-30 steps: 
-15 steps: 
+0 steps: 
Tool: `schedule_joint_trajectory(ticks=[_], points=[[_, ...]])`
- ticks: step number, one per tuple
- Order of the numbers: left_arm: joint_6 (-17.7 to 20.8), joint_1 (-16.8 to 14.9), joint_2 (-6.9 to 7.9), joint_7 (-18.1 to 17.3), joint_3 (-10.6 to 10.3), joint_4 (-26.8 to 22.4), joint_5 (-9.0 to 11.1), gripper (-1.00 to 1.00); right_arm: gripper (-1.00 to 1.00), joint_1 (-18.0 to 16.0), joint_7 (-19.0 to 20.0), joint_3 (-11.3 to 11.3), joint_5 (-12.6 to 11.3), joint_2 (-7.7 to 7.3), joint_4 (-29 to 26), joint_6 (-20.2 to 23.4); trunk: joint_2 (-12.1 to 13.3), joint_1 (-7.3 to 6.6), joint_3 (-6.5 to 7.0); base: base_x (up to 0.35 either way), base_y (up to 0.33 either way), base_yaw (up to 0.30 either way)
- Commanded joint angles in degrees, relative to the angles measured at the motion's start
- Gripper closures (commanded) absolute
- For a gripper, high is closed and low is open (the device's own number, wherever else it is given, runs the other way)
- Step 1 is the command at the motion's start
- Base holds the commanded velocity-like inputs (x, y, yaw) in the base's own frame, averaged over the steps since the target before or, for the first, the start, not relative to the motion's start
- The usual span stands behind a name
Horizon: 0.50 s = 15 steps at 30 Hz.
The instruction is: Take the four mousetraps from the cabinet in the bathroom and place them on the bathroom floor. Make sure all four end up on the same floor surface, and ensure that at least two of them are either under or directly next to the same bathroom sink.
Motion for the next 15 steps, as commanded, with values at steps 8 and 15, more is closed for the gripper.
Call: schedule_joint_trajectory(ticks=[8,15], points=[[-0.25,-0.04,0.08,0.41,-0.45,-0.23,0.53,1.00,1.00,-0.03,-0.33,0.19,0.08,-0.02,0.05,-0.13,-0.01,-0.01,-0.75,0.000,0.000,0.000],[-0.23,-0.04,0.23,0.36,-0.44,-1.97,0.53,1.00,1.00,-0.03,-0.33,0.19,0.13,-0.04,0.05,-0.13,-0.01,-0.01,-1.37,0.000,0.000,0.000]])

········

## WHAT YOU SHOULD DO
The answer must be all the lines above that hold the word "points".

## WRITTEN SOLUTION
Tool: `schedule_joint_trajectory(ticks=[_], points=[[_, ...]])`
Call: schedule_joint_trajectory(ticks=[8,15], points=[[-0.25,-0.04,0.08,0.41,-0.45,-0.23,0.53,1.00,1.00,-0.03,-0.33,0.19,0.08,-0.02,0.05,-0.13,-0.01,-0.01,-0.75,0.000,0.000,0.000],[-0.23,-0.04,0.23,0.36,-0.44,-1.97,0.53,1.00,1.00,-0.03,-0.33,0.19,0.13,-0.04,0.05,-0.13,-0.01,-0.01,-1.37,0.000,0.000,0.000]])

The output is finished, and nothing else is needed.